I have had a few queries over the last while from clients about what stock/ share I like for the short term. This is a very hard question and often as a financial advisor you tend to avoid stock picking and concentrate on more diverse investment strategies incorporating a variety of different asset classes to ensure the clients’ money is relatively secure and in a position to make achievable returns.
I know as an investor we can in some certain circumstances be instantly confused when we receive information about a particular company all we have to is have a look at the financial statements and we are presented with a variety of jargon ( DPS, adj EPS, NAV, EBITDAe, ROE, PE, Price/NAV) that to a lot of us means nothing.
The purpose of this blog is to present 5 of the most important figures that I look at as an investor and hopefully it will give you a starting point going forward when trying to dissect value or logic from a company’s financial statement.
1. Gross Dividend Yield
This is the gross annual dividend, divided by the current share price. Typically shares that produce a very low dividend yield figure are referred to as growth shares as a significant return is expected to come from growth in the share price itself.

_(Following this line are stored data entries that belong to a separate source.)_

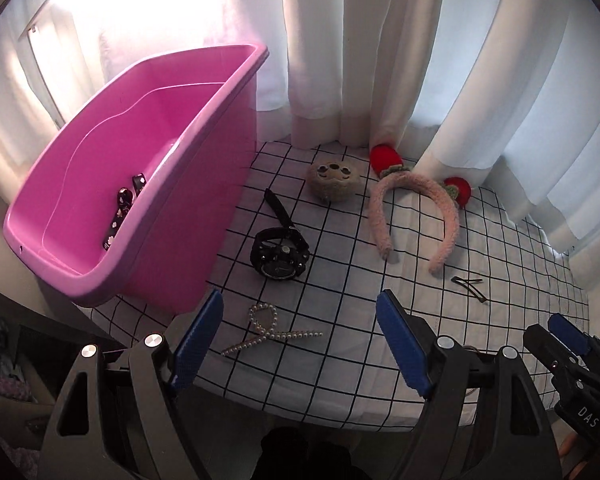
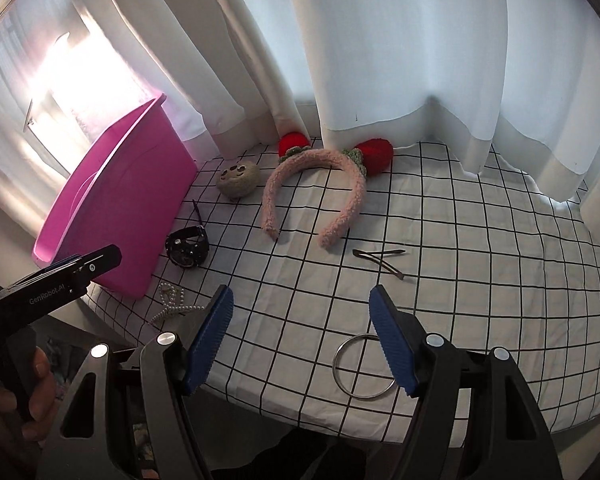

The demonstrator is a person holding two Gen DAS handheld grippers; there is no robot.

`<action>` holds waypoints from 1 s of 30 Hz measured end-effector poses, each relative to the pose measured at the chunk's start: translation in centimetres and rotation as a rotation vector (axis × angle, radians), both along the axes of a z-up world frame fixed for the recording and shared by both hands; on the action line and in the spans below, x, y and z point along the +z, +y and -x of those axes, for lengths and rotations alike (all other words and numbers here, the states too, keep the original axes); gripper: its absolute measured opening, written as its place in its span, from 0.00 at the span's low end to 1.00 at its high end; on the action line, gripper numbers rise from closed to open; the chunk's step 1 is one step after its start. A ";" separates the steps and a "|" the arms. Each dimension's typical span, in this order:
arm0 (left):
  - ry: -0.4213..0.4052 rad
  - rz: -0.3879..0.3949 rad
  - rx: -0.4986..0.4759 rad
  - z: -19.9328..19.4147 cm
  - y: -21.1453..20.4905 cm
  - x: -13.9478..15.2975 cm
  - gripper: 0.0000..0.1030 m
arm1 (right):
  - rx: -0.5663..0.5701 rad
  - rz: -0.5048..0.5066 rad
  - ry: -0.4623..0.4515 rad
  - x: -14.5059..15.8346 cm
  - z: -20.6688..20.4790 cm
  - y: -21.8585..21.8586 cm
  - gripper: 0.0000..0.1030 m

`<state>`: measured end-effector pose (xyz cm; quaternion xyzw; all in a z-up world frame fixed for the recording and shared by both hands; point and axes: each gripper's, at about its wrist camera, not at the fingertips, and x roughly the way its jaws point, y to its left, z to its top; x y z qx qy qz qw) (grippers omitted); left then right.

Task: Organize jewelry
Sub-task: 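Withdraw both open tools from the pink tub back over the table, then move the left tool toward the pearl hair clip while the right tool approaches the large silver ring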

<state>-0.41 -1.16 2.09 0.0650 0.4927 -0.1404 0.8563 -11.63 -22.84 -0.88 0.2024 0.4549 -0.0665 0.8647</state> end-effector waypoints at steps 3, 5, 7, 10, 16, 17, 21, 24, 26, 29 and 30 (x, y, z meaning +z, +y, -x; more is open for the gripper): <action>0.005 -0.015 -0.002 0.3 -0.3 -0.7 0.75 | -0.004 -0.007 0.006 -0.6 0.5 0.1 0.65; 0.006 -0.021 -0.003 0.4 -0.4 -1.2 0.75 | -0.006 -0.009 0.008 -1.0 0.7 0.1 0.65; 0.011 -0.026 -0.002 0.5 -0.5 -1.6 0.75 | -0.008 -0.007 0.013 -1.4 1.0 0.2 0.65; 0.026 -0.034 -0.002 0.5 -0.5 -2.3 0.75 | -0.009 -0.010 0.023 -2.1 1.3 0.2 0.65; 0.034 -0.049 -0.013 0.8 -0.6 -3.5 0.75 | -0.025 -0.001 0.044 -3.5 2.0 0.3 0.65; 0.037 -0.053 -0.019 0.8 -0.7 -3.8 0.75 | -0.027 0.002 0.051 -3.7 2.1 0.4 0.65; 0.049 -0.069 -0.035 0.9 -0.9 -4.6 0.75 | -0.037 0.001 0.059 -4.5 2.5 0.3 0.65; 0.057 -0.076 -0.040 0.9 -0.9 -5.1 0.75 | -0.047 -0.003 0.061 -4.9 2.7 0.3 0.65; 0.055 -0.081 -0.043 0.9 -0.9 -5.3 0.75 | -0.052 -0.005 0.064 -5.2 2.9 0.2 0.65; 0.059 -0.091 -0.046 0.8 -0.9 -5.6 0.75 | -0.059 -0.009 0.065 -5.5 3.0 0.3 0.65; 0.060 -0.093 -0.046 0.7 -0.9 -5.7 0.75 | -0.060 -0.011 0.064 -5.6 3.0 0.3 0.65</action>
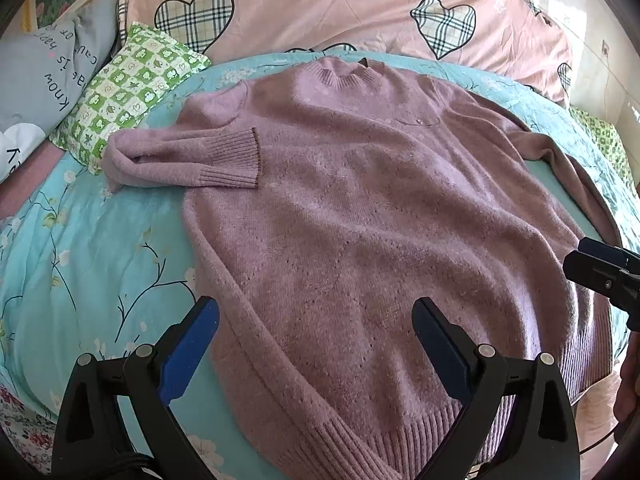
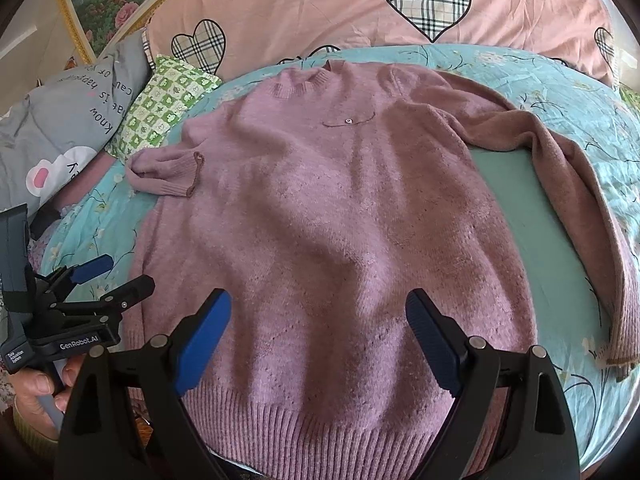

Alternatively shares which offer a higher dividend yield coupled with a lower level of earnings growth as referred to as value shares as they offer attractive dividends with a relatively low growth in share price value.
2. Dividend Cover
If you are an investor that focuses on shares that pay dividends then this is an extremely important figure that you should keep an eye on. Dividend cover is a measure of the financial ability of a particular company to continue to pay out the current level of its dividend.
Obviously the higher the level of dividend cover the better as the company has the ability to maintain and potentially increase dividend compared with a company which has a lower dividend cover. In comparison we would usually expect growth stocks to have a higher level of dividend cover than value stocks, as growth stocks would typically be paying out a much lower proportion of their profits in dividends than value stocks.
3. P/E Ratio (PER)
This is probably the most talked about piece of information when we hear earnings reports from companies. Without getting bogged down in the calculations of the PER let us imagine that when you buy a particular stock you are in fact buying the right to a flow of future earnings, and the figure represents the number of years it will take to recover the investment made in buying the share.
A high PER relative to the market indicates that the investment market expect that companies future earnings to grow at a faster rate than the overall market. On the other hand a low PER relative to the market indicates that the investment markets expect that a company’s future earnings to grow at a slower rate than the overall market.
4. Net Asset Value (NAV)
The Net Asset Value of a share represents the share of the company’s assets, less its loans and amount owed, for each individual share. For me this is probably one of the most important figures for assessing the security of an investment as it represents the estimated value a share would be entitled to if the company were wound up, and all its assets sold and debts repaid.
You might expect that a share price should never ever fall below its NAV, as at that value the company is effectively being valued at its break-up value, and takes no account of its ability and track record to earn profits from these assets. However it does happen and it can be a good opportunity to find value in companies.
5. EBITDA
This is often the one that scares individual investors unless they are familiar with accounting. The term EBITDA refers to a company’s earnings before:
Interest (payable by the company on loan stock and bank borrowings)
Taxes (payable by the company)
Deprecation (of fixed assets)
Amortisation (i.e. writing off goodwill in accounts, etc.)
In simple terms it is often used to describe earnings before all the nasty bits! It is a very good method of calculating and comparing profitability between companies and industries because it eliminates the effects of a company’s particular financing and accounting decisions.